# Description of the task
Return exactly the lines of the records below, starting at the line that contains "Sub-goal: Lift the" and ending at the line that contains "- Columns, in", with both of those lines kept.

[Collected data]
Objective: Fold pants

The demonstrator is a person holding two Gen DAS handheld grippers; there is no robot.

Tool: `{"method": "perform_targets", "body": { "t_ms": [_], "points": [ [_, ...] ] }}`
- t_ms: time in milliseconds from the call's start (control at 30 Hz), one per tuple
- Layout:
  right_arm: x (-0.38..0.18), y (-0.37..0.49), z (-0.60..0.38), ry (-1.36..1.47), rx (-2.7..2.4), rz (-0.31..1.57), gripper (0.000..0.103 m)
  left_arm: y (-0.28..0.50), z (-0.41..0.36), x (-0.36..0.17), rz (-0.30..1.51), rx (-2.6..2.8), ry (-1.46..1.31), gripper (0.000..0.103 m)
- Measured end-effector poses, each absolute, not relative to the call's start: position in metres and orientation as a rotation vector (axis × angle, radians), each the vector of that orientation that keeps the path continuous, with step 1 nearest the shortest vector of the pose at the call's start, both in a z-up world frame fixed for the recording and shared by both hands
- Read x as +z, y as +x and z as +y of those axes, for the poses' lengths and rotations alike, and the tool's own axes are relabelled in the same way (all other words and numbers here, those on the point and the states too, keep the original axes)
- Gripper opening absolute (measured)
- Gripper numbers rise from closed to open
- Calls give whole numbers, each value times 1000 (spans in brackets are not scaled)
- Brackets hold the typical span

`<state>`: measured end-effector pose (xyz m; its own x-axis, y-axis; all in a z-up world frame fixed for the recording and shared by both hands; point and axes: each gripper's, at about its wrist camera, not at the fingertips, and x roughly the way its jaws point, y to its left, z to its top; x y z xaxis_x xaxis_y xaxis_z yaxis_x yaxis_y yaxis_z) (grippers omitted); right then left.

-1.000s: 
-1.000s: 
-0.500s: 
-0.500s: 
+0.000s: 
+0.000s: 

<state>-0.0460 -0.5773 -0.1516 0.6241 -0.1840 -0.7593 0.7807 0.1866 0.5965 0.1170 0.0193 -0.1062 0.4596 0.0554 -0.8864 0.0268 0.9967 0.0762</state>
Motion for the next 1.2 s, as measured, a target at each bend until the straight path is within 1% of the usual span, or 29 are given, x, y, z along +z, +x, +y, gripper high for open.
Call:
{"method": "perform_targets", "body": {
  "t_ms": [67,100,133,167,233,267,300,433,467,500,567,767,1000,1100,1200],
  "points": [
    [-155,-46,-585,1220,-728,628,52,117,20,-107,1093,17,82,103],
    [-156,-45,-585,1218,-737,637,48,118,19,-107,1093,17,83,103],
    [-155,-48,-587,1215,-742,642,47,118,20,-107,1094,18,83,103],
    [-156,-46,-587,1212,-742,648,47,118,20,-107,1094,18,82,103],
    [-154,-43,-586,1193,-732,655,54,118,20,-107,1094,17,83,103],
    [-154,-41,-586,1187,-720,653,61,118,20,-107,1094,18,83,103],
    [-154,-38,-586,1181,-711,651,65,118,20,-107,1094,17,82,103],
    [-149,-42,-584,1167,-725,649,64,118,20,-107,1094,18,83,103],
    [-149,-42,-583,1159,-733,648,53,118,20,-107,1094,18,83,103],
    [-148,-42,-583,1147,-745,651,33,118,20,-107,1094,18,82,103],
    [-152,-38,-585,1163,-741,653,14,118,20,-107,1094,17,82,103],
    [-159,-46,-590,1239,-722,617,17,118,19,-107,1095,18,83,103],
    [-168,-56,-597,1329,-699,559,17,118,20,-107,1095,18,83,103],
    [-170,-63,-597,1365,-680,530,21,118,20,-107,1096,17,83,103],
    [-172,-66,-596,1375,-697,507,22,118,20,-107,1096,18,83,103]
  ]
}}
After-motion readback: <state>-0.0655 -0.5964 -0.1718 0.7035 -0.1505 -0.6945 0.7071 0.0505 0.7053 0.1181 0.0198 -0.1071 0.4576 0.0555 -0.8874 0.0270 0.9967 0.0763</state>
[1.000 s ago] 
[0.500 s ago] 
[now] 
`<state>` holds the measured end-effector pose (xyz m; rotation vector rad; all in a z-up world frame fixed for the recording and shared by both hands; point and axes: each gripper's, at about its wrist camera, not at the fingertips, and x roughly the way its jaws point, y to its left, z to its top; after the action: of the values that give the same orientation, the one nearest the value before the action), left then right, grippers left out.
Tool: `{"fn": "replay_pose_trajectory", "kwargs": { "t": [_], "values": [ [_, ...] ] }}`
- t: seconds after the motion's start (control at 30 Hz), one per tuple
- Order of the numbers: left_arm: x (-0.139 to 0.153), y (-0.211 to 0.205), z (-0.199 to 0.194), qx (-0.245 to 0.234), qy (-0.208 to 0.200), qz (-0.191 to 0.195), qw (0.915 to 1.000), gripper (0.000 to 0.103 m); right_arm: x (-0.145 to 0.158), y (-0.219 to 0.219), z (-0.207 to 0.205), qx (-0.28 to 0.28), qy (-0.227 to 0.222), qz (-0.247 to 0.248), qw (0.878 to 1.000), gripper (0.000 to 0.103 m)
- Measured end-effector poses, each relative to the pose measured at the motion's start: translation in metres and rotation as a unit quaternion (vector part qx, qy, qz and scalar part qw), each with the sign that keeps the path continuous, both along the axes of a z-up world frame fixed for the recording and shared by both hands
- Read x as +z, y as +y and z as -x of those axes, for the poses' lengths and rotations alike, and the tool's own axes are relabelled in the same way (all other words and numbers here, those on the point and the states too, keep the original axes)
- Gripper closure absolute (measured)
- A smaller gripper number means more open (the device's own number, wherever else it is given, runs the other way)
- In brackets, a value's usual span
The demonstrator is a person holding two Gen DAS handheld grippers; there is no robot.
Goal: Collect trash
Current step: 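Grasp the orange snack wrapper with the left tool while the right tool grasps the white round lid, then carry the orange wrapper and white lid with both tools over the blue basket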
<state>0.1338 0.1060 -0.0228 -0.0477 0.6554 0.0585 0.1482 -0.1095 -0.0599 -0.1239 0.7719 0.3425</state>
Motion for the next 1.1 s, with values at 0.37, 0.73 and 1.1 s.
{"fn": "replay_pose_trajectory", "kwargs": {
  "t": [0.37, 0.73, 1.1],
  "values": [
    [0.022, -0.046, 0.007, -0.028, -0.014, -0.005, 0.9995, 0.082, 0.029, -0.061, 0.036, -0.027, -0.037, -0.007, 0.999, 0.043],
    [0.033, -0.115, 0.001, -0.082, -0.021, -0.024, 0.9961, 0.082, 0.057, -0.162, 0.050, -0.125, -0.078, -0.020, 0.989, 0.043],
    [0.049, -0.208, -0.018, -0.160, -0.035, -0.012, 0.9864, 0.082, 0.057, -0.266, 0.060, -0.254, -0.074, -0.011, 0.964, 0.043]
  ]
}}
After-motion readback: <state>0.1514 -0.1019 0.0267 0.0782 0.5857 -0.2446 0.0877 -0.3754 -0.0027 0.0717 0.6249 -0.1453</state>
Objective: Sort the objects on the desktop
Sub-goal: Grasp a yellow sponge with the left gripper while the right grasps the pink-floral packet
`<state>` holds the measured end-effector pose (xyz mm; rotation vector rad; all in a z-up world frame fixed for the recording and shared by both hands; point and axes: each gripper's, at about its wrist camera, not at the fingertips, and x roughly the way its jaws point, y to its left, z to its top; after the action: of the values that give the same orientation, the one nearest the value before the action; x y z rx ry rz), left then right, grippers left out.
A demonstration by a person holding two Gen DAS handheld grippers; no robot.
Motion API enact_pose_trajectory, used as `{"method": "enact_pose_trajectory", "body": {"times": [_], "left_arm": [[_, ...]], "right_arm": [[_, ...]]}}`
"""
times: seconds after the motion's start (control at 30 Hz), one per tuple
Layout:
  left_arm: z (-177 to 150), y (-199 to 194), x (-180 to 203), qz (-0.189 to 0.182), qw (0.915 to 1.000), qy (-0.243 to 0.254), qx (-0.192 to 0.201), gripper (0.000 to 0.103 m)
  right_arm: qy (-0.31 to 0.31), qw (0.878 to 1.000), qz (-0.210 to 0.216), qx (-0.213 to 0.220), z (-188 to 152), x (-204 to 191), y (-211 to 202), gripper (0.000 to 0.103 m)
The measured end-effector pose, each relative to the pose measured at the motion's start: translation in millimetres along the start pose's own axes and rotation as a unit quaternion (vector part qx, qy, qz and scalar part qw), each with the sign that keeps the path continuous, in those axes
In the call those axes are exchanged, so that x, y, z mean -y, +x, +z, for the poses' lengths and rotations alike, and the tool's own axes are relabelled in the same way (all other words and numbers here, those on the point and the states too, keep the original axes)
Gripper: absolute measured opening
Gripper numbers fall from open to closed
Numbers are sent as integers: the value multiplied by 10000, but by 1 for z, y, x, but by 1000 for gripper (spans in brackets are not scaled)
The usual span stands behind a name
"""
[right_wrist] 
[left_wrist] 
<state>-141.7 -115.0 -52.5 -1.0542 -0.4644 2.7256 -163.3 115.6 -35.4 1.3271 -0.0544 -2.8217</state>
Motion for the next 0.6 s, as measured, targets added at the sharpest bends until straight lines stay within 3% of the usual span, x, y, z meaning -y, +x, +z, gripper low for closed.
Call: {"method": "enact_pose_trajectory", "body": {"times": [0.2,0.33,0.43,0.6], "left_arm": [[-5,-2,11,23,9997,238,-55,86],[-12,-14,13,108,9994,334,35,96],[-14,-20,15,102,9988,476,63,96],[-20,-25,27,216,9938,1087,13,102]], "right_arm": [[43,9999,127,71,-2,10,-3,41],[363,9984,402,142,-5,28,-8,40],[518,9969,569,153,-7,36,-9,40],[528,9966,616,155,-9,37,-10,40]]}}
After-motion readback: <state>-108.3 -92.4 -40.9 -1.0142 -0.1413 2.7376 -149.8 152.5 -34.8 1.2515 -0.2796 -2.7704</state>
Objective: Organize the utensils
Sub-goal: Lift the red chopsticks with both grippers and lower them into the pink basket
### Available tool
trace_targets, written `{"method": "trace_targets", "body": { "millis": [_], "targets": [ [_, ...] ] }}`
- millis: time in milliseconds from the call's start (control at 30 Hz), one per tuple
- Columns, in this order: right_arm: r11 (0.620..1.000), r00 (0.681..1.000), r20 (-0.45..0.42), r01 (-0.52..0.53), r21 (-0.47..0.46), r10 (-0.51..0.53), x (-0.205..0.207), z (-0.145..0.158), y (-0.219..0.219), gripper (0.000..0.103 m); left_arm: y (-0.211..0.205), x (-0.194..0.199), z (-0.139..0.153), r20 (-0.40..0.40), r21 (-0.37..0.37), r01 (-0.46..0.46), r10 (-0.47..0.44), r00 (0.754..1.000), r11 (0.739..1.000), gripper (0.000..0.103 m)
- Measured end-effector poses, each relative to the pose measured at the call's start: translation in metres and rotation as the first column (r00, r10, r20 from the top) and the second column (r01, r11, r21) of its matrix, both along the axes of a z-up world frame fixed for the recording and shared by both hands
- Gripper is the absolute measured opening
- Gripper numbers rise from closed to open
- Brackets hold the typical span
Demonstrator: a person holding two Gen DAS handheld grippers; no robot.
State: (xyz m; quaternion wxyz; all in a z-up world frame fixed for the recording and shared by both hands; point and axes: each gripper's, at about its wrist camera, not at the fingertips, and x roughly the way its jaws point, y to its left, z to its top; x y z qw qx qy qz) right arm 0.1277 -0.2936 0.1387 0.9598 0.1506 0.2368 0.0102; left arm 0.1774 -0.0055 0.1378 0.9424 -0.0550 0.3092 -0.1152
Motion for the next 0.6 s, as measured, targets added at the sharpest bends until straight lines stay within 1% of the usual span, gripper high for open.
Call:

# Response area
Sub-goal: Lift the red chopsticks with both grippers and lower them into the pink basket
### Available tool
trace_targets, written `{"method": "trace_targets", "body": { "millis": [_], "targets": [ [_, ...] ] }}`
- millis: time in milliseconds from the call's start (control at 30 Hz), one per tuple
- Columns, in this order: right_arm: r11 (0.620..1.000), r00 (0.681..1.000), r20 (-0.45..0.42), r01 (-0.52..0.53), r21 (-0.47..0.46), r10 (-0.51..0.53), x (-0.205..0.207), z (-0.145..0.158), y (-0.219..0.219), gripper (0.000..0.103 m); left_arm: y (-0.211..0.205), x (-0.194..0.199), z (-0.139..0.153), r20 (-0.40..0.40), r21 (-0.37..0.37), r01 (-0.46..0.46), r10 (-0.47..0.44), r00 (0.754..1.000), r11 (0.739..1.000), gripper (0.000..0.103 m)

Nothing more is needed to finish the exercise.